Manual processes might seem cheaper, but it eventually escalates the cost. It is cheaper to go the automation way by choosing a top software solution. Some automation applications are loaded with hundreds of features and APIs. They can be applied to a wide range of databases and file formats. The IT team might be required to develop some of the APIs. Regardless, these are reliable tools that can effectively handle a big chunk of the work.

Handling Upscaling Challenges

One of the main advantages of big data is its super-fast growth. An organization can generate thousands of gigabytes of data daily. This volume can develop into several terabytes within a short time. This is an advantage to the company but also one of the greatest challenges. An organization might have a well thought and flexible solution that makes upscaling easy.

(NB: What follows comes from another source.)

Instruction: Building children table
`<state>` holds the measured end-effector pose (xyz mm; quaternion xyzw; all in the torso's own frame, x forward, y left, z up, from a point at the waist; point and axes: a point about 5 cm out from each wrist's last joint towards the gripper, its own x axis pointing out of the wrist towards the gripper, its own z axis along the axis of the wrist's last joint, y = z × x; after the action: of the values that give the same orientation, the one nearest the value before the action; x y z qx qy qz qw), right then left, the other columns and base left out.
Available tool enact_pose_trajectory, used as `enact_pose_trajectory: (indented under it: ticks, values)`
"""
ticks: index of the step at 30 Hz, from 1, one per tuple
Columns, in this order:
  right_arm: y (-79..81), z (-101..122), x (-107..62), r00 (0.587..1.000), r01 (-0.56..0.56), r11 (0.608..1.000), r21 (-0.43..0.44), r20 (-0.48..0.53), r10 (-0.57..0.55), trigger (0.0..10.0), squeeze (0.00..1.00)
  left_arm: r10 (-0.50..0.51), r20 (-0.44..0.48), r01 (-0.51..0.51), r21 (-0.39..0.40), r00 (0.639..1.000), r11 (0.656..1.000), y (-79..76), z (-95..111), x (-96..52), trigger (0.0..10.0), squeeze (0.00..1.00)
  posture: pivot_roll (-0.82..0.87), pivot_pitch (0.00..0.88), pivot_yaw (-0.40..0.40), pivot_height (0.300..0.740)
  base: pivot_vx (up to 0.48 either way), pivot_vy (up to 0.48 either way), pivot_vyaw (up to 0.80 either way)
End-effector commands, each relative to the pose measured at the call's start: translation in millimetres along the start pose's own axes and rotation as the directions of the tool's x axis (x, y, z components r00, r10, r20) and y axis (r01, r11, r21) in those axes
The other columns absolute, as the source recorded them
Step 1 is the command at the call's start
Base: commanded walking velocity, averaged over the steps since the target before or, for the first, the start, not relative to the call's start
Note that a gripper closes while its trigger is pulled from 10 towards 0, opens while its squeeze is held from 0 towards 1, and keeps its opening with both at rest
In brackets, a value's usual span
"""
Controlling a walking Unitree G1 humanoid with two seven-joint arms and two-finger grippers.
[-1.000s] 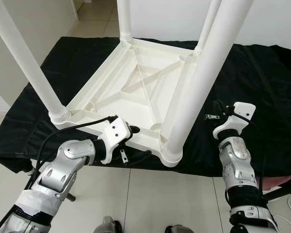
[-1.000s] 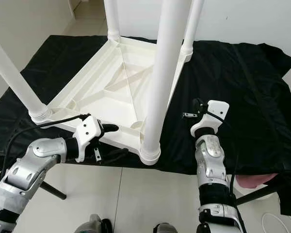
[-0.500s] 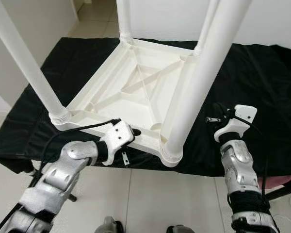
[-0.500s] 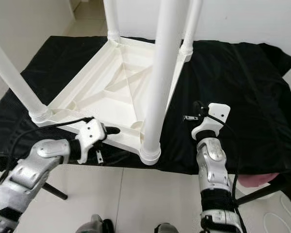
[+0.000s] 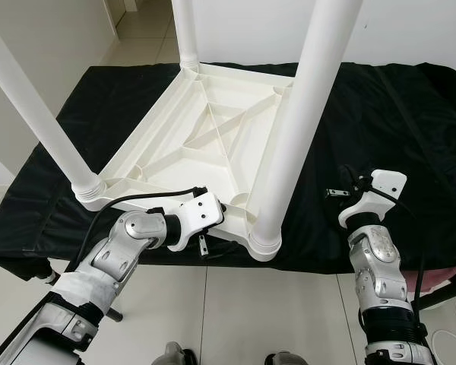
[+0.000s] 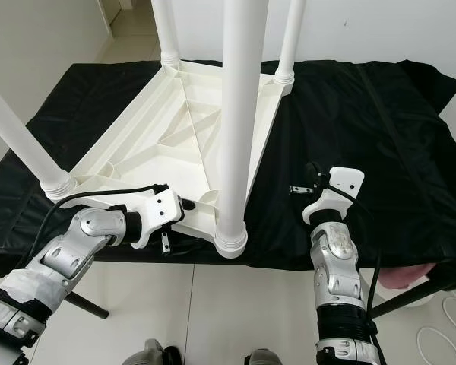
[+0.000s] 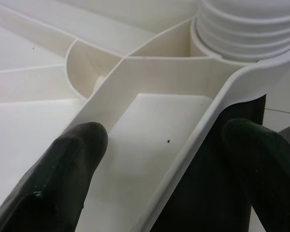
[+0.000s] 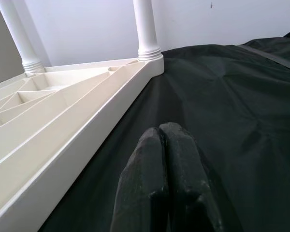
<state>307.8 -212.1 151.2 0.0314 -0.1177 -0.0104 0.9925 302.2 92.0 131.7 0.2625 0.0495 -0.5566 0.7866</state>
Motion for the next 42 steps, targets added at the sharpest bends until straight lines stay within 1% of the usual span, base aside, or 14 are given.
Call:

This solution may work well but poses challenges when launching fresh data storage and processing abilities. The upscaling must be done in a way that ensures the system performance is not affected. If it is affected, the organization may have to add another big budget to solve the challenge.

The Remedy: Develop a Strong Data Solution Infrastructure with Future Upscaling In Mind

These steps are crucial when developing a strong data solution infrastructure with future upscaling in mind.

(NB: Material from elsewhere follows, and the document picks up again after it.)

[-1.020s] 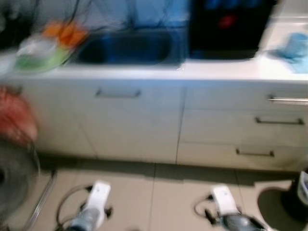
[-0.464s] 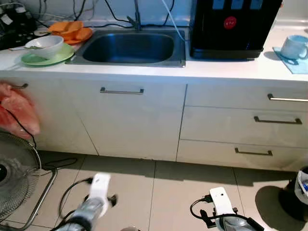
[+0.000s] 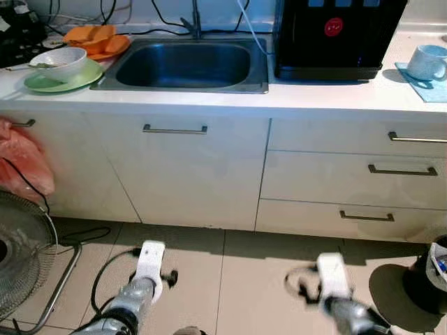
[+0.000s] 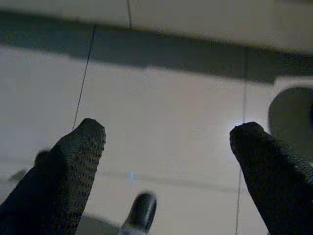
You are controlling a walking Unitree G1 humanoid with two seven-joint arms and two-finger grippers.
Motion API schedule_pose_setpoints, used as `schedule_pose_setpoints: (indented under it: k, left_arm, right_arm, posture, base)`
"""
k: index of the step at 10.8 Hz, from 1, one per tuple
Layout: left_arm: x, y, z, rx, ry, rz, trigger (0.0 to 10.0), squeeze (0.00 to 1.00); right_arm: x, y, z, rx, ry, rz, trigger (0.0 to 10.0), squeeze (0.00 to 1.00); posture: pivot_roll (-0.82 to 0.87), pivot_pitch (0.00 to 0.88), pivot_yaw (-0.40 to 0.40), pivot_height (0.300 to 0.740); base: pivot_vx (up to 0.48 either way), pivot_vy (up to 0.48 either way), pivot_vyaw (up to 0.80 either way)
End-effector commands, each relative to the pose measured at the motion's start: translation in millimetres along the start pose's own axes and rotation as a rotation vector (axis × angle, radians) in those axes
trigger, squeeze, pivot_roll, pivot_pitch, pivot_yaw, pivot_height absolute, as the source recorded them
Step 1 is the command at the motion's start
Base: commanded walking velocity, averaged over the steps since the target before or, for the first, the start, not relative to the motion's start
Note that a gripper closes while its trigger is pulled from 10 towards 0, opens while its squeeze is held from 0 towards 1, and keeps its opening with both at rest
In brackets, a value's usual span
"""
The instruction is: Kitchen organization
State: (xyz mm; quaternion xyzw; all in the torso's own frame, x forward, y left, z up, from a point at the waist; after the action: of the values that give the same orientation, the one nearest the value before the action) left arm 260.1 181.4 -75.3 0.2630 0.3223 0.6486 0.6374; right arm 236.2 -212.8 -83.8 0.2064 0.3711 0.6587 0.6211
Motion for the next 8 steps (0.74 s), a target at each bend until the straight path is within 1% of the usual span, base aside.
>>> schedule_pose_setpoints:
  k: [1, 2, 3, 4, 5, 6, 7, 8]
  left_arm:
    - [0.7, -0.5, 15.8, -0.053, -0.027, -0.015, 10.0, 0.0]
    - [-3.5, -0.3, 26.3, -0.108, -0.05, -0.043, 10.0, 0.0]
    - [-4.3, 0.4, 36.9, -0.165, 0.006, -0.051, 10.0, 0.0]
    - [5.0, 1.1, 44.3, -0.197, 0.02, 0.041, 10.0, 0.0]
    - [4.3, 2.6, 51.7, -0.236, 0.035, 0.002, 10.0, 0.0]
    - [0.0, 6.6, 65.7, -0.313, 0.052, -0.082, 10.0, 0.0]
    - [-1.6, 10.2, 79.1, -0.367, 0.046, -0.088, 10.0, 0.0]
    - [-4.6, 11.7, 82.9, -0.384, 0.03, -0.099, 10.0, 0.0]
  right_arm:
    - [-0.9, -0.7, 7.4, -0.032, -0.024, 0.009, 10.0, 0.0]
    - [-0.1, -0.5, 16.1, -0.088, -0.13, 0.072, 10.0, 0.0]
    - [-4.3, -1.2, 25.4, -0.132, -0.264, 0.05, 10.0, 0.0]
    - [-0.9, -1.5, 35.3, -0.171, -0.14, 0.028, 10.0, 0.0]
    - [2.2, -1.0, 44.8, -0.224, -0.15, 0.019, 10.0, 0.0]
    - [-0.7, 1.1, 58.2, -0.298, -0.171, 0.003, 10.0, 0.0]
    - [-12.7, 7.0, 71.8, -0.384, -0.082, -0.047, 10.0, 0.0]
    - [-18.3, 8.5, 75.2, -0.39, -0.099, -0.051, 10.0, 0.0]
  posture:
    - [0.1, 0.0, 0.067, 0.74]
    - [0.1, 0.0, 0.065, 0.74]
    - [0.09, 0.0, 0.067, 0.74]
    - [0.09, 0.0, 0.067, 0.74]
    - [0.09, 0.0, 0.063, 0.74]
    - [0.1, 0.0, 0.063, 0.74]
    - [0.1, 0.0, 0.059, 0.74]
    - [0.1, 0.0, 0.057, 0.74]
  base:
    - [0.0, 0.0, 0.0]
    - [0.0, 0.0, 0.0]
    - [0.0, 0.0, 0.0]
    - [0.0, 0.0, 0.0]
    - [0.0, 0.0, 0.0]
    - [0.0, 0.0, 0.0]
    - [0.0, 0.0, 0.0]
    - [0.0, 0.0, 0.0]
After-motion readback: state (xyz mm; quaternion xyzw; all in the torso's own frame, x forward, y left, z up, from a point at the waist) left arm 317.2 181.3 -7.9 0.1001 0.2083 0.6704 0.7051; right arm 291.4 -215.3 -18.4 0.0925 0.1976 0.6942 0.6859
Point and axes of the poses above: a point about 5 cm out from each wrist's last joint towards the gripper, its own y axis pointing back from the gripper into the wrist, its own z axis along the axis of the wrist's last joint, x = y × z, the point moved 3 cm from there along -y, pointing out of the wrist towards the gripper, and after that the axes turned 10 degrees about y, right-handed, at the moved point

  • The best place to start is in the architecture development phase. Make sure the infrastructure is strong to eliminate future challenges.
  • The organization’s big data algorithms should be designed in a way that allows upscaling if the need arises in the future.
  • Create maintenance plans and system support infrastructure that can address data growth evolution effectively.
  • Perform system functionality audits to pinpoint any possible weaknesses and create solutions for them.

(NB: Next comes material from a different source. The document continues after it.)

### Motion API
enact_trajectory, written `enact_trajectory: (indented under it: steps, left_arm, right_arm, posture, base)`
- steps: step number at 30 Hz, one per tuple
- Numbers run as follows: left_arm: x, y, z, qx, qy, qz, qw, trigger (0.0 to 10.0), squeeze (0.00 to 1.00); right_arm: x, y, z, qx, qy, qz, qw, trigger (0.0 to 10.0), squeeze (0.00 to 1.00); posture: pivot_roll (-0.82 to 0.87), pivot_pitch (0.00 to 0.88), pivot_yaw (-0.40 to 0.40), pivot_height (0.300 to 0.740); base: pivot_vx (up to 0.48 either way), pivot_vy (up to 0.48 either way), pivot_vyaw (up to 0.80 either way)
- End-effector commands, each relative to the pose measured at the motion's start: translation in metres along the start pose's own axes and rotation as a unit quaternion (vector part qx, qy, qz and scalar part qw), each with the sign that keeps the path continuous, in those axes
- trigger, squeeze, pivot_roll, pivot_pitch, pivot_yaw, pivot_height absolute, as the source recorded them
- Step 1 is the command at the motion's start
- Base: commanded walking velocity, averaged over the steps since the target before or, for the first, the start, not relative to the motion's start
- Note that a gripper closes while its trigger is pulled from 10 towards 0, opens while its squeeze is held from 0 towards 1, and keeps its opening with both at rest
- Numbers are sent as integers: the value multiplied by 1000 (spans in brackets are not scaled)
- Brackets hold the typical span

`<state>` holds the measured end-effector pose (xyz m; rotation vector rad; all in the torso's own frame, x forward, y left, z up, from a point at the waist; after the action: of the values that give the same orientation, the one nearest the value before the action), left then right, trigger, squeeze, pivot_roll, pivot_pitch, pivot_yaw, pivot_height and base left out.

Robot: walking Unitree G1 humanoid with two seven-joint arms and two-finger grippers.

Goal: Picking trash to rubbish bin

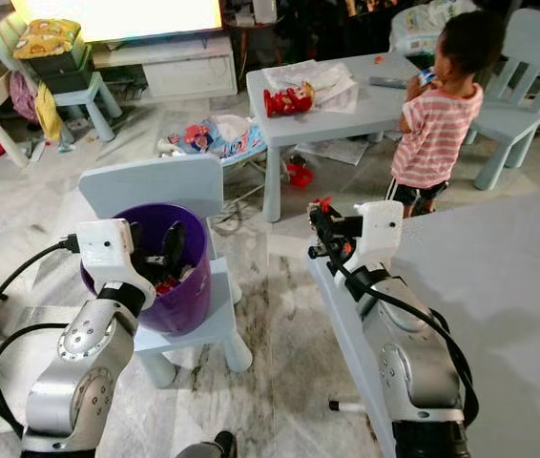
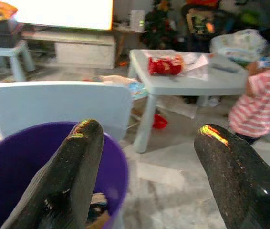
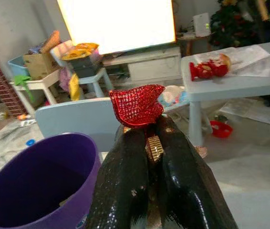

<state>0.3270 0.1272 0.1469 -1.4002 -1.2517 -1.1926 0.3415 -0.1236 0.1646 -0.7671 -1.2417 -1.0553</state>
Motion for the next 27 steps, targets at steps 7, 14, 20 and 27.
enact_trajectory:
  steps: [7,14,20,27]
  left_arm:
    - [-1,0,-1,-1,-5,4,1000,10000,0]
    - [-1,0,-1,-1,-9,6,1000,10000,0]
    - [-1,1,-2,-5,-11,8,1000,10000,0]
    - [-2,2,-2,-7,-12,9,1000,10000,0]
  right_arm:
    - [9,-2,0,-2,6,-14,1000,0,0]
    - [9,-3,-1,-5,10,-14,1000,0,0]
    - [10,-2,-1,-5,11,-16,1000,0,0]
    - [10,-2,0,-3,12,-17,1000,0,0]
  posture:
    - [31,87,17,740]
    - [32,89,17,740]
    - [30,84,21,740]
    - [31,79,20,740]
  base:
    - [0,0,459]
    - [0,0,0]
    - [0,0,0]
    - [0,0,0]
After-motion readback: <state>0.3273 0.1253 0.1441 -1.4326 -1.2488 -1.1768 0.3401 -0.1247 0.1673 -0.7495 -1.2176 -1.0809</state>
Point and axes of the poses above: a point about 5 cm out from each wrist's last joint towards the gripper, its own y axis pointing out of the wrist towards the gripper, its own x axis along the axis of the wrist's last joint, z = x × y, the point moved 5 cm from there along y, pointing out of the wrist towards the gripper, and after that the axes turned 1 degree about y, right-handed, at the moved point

Making a company’s data infrastructure flexible helps it support both current and future processing and analytics needs. Due to the challenges that may arise, work on priority projects first. It can be more challenging to handle all big data solution projects at the same time. Build a structure that shows data movement from the source to its destination. This is one of the ways to maintain good quality and available data.

Conclusion

Organizations face diverse challenges in their efforts to manage big data problems. Regardless, each challenge has an effective solution that organizations can adopt. It is necessary to appreciate that each of these challenges evolves with time. The secret to their solution is to adopt effective techniques while keeping in mind the objectives and technological needs of the organization. Big data is not going away any time, and organizations should hasten to find solutions for every data challenge it is facing.